Limitations & Future Work¶
- The analysis is limited to static-routing MoEs at the 7B parameter scale; whether larger-scale (100B+) or fully dynamic-routing MoEs exhibit the same specialization patterns remains unverified.
- Retrieval-augmented MoEs (e.g., Monet) are not covered, as the confounding factors introduced by external knowledge coupling lie beyond the scope of this analysis.
- The knowledge attribution method relies on changes in log-probabilities, and its explanatory power for complex scenarios like multi-step reasoning or compositional reasoning remains to be explored.

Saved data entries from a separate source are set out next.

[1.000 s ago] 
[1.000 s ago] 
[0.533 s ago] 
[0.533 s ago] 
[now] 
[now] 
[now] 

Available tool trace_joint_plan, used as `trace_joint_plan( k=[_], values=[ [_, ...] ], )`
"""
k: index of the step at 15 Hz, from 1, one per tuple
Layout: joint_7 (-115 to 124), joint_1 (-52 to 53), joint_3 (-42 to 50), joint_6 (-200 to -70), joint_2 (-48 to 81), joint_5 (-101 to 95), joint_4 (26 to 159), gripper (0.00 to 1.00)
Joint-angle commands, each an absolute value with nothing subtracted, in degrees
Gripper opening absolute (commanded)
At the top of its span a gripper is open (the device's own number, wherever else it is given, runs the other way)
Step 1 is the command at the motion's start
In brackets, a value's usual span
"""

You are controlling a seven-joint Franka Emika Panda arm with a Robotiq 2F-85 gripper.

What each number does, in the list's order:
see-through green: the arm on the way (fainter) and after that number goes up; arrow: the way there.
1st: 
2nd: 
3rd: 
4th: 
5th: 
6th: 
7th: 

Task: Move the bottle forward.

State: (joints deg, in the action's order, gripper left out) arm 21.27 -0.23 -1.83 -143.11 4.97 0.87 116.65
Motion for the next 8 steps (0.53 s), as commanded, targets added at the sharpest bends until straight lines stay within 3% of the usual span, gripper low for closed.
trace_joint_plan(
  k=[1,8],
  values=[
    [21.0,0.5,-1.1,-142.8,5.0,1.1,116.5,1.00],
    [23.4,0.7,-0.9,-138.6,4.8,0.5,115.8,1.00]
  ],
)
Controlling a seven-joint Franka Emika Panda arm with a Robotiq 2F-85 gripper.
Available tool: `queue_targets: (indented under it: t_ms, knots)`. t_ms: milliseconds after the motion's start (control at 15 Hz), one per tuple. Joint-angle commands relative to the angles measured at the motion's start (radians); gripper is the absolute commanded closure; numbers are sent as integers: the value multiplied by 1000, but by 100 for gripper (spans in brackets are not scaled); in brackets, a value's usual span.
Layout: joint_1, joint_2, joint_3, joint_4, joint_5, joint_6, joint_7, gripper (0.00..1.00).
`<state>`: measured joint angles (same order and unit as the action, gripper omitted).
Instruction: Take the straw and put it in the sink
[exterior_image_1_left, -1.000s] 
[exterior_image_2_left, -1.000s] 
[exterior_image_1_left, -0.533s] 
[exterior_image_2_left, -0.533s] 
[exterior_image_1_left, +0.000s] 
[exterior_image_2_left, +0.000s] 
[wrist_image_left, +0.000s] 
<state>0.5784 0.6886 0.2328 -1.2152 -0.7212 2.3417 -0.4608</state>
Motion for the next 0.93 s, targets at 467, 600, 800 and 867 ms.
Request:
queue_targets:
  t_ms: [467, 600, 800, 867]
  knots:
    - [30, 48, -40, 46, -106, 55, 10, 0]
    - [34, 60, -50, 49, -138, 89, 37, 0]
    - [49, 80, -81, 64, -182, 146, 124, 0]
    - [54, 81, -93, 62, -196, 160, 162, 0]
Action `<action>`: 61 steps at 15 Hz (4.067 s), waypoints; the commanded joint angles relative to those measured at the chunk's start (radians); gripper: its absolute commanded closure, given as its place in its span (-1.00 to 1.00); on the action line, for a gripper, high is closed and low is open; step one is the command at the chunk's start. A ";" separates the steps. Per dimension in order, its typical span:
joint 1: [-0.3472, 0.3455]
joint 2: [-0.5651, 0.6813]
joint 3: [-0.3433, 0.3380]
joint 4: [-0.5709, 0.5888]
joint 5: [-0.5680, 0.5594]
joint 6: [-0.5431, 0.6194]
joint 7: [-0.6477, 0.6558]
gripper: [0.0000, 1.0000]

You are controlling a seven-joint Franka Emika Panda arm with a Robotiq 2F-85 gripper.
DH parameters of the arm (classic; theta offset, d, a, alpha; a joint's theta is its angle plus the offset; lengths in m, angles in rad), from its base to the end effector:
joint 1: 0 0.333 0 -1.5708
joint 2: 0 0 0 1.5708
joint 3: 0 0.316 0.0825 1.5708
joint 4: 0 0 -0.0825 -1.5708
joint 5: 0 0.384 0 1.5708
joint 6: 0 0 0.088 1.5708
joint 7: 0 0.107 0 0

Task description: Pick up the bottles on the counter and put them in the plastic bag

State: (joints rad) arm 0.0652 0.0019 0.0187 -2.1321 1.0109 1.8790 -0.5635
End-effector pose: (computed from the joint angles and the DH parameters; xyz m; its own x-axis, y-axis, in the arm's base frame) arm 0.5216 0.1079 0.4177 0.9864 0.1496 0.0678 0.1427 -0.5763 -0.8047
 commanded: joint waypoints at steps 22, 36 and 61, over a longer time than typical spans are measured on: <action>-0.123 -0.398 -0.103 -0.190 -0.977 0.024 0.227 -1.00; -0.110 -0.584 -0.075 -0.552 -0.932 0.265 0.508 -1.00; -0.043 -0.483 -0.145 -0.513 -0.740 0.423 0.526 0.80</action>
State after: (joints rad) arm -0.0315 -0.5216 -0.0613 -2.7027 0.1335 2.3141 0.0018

- The experimental dataset primarily consists of factual knowledge prediction; generalization to tasks requiring higher-level abstract reasoning (e.g., mathematical reasoning, code generation) has not been fully evaluated.
Related Work & Insights¶
- MoE Architecture: From the classic framework of Jacobs et al. (1991) to Switch Transformer (Fedus et al., 2021), DeepSeekMoE (Dai et al., 2024), and Qwen-MoE (Team, 2024), MoEs balance efficiency and performance through sparse routing, yet interpretability research lags behind.
- Knowledge Attribution: Transformer FFN layers acting as key-value memories (Geva et al., 2021), knowledge neurons (Dai et al., 2022), knowledge circuits (Yao et al., 2024), and neuron-level attribution (Yu & Ananiadou, 2024) \(\rightarrow\) these are all tailored for dense models and cannot handle dynamic routing and expert collaboration in MoEs.
- Our Positioning: For the first time, systematically extends knowledge attribution from dense models to heterogeneous MoE architectures, filling the gap in interpretability for sparse-routing models.
Rating¶
- Novelty: ⭐⭐⭐⭐ — The first systematic MoE knowledge attribution framework; the "basic-refinement" collaboration paradigm and semantic-driven routing mechanism are meaningful findings.
- Experimental Thoroughness: ⭐⭐⭐⭐ — Comparison across 3 MoE + 3 dense models, with ablation studies + causal interventions + expert blocking, providing thorough multi-angle validation.
- Writing Quality: ⭐⭐⭐⭐ — Clear structure and well-layered analysis, though heavily relying on mathematical notations; some experimental details require referencing the appendix.
- Value: ⭐⭐⭐⭐ — Provides actionable principles (depth-redundancy-task sensitivity) for MoE architecture design, offering valuable insights for understanding and optimizing large-scale MoEs like DeepSeek-V3.